- **AIM OF THE EXERCISE**
Look through the material below and return every line that contains "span".

- **MATERIAL PROVIDED**

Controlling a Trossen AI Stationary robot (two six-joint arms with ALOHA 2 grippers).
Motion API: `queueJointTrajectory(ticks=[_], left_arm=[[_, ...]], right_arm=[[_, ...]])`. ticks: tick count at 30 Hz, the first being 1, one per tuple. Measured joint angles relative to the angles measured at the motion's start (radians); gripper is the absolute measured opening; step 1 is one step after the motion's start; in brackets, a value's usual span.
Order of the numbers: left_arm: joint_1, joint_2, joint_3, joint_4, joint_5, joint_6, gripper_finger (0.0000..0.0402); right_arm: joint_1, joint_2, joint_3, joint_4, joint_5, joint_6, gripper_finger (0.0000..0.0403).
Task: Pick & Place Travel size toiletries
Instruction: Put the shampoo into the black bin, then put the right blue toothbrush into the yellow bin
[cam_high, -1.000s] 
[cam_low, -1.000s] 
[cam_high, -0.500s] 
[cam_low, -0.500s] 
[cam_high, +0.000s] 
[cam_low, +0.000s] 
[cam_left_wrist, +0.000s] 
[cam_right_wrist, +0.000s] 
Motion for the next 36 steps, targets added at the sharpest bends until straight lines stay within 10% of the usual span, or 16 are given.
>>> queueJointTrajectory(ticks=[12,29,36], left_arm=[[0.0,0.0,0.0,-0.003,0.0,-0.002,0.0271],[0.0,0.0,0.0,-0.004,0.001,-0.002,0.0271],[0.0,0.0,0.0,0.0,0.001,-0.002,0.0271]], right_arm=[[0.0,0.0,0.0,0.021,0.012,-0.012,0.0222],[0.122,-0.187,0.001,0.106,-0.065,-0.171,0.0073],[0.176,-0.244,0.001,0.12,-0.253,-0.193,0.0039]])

- **WRITTEN SOLUTION**
Motion API: `queueJointTrajectory(ticks=[_], left_arm=[[_, ...]], right_arm=[[_, ...]])`. ticks: tick count at 30 Hz, the first being 1, one per tuple. Measured joint angles relative to the angles measured at the motion's start (radians); gripper is the absolute measured opening; step 1 is one step after the motion's start; in brackets, a value's usual span.
Motion for the next 36 steps, targets added at the sharpest bends until straight lines stay within 10% of the usual span, or 16 are given.

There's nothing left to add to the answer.